Directions -> Give an unaltered copy of the listing below, minus its pictures.

Dataset content ->
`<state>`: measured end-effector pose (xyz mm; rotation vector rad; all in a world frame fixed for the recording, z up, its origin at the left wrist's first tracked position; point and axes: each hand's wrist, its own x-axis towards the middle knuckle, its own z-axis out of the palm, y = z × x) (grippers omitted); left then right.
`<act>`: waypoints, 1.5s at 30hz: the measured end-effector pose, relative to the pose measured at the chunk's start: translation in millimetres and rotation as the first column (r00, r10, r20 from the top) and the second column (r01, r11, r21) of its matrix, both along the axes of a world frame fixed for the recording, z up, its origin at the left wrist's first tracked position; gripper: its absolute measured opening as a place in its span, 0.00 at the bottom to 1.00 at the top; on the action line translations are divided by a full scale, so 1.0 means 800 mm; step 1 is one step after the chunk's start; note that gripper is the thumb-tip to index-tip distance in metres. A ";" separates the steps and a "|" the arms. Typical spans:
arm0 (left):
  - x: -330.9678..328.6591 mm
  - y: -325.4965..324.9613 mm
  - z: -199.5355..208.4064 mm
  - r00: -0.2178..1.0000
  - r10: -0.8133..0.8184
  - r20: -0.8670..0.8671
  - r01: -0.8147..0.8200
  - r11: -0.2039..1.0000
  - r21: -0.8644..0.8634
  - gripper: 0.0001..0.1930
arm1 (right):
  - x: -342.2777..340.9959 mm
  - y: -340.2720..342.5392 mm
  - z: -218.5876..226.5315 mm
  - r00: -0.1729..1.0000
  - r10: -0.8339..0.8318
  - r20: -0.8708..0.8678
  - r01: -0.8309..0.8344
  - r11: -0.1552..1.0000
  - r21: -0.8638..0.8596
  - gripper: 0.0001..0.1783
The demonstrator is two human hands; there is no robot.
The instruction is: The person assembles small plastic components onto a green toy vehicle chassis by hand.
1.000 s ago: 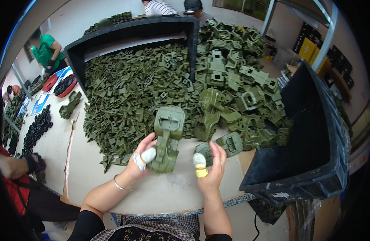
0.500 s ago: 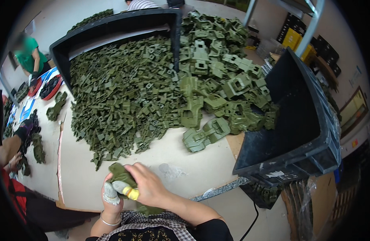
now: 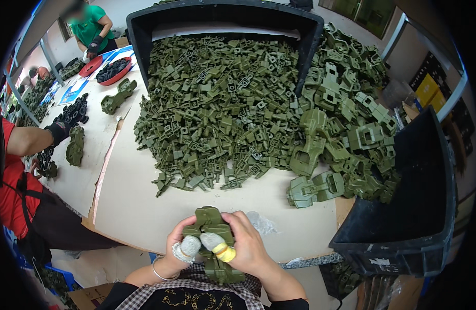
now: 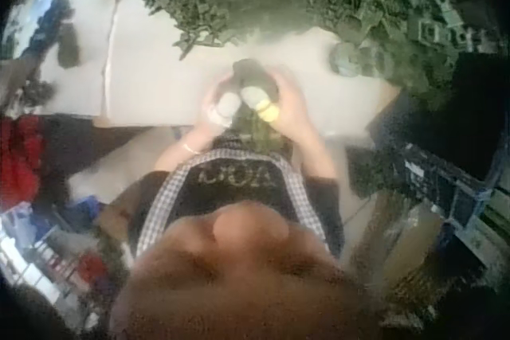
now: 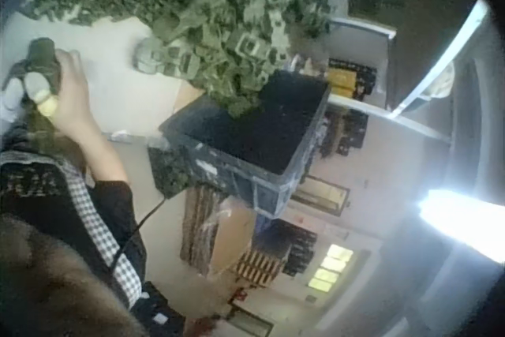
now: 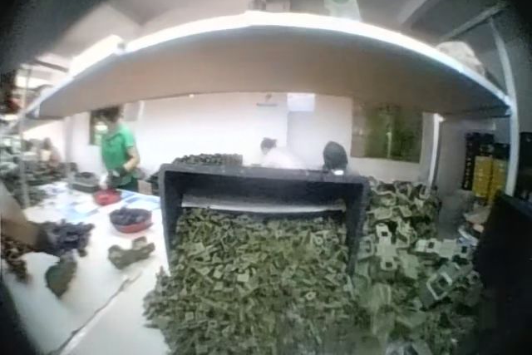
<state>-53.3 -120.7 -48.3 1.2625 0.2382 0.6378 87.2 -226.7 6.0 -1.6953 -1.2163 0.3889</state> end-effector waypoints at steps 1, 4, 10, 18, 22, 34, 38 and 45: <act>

Exercise solution ->
`<state>`: measured end-effector pose (xyz mm; rotation vector rad; all in a world frame fixed for the recording, z up, its origin at the left wrist's first tracked position; point and axes: each hand's wrist, its own x-axis towards the middle knuckle, its own z-axis out of the palm, y = z × x) (grippers omitted); left then right.
`<act>`: waypoints, 1.5s at 30hz: the measured end-effector pose, relative to the pose measured at the chunk's start: translation in millimetres and rotation as the first column (r00, r10, r20 from the top) and the second column (r01, r11, r21) of its matrix, both along the axes of a world frame fixed for the recording, z up, its origin at the left wrist's first tracked position; gripper: its absolute measured opening as a place in its span, 0.00 at the bottom to 1.00 at the top; on the action line translations are divided by a full scale, so 1.0 means 800 mm; step 1 is one step after the chunk's start; note that gripper is the thumb-tip to index-tip distance in metres. A ";" separates the steps and a "|" the arms. Typical spans:
arm0 (left):
  - x: -330.9678..328.6591 mm
  - y: -325.4965..324.9613 mm
  - z: -199.5355..208.4064 mm
  - r00: -0.2178..1.0000
  - r10: -0.8133..0.8184
  - r20: -0.8670..0.8671
  - r01: -0.8147..0.8200
  - r11: -0.2039..1.0000
  - r21: -0.8644..0.8634
  - gripper: 0.0001..0.1930
arm1 (right):
  - x: -342.2777..340.9959 mm
  - y: -340.2720..342.5392 mm
  - z: -218.5876..226.5315 mm
  - r00: -0.1729..1.0000
  - r10: -0.8339..0.8318
  - r20: -0.8708..0.8678
  - r01: -0.8309..0.8344
  - r11: -0.1552..1.0000
  - r21: -0.8638..0.8596
  - gripper: 0.0001..0.1783
The demonstrator is two human hands; there is no robot.
The instruction is: The person assembles small plastic components onto a green toy vehicle chassis by hand.
1.000 s ago: 
0.500 s ago: 
now: 
now: 
now: 
now: 
<state>-53.3 -120.7 -48.3 1.2625 0.2382 0.6378 87.2 -226.7 6.0 -1.6953 -1.2163 0.3889</state> end-effector waypoints at steps 1, 4, 10, 18, 22, 34, 38 and 45: <act>

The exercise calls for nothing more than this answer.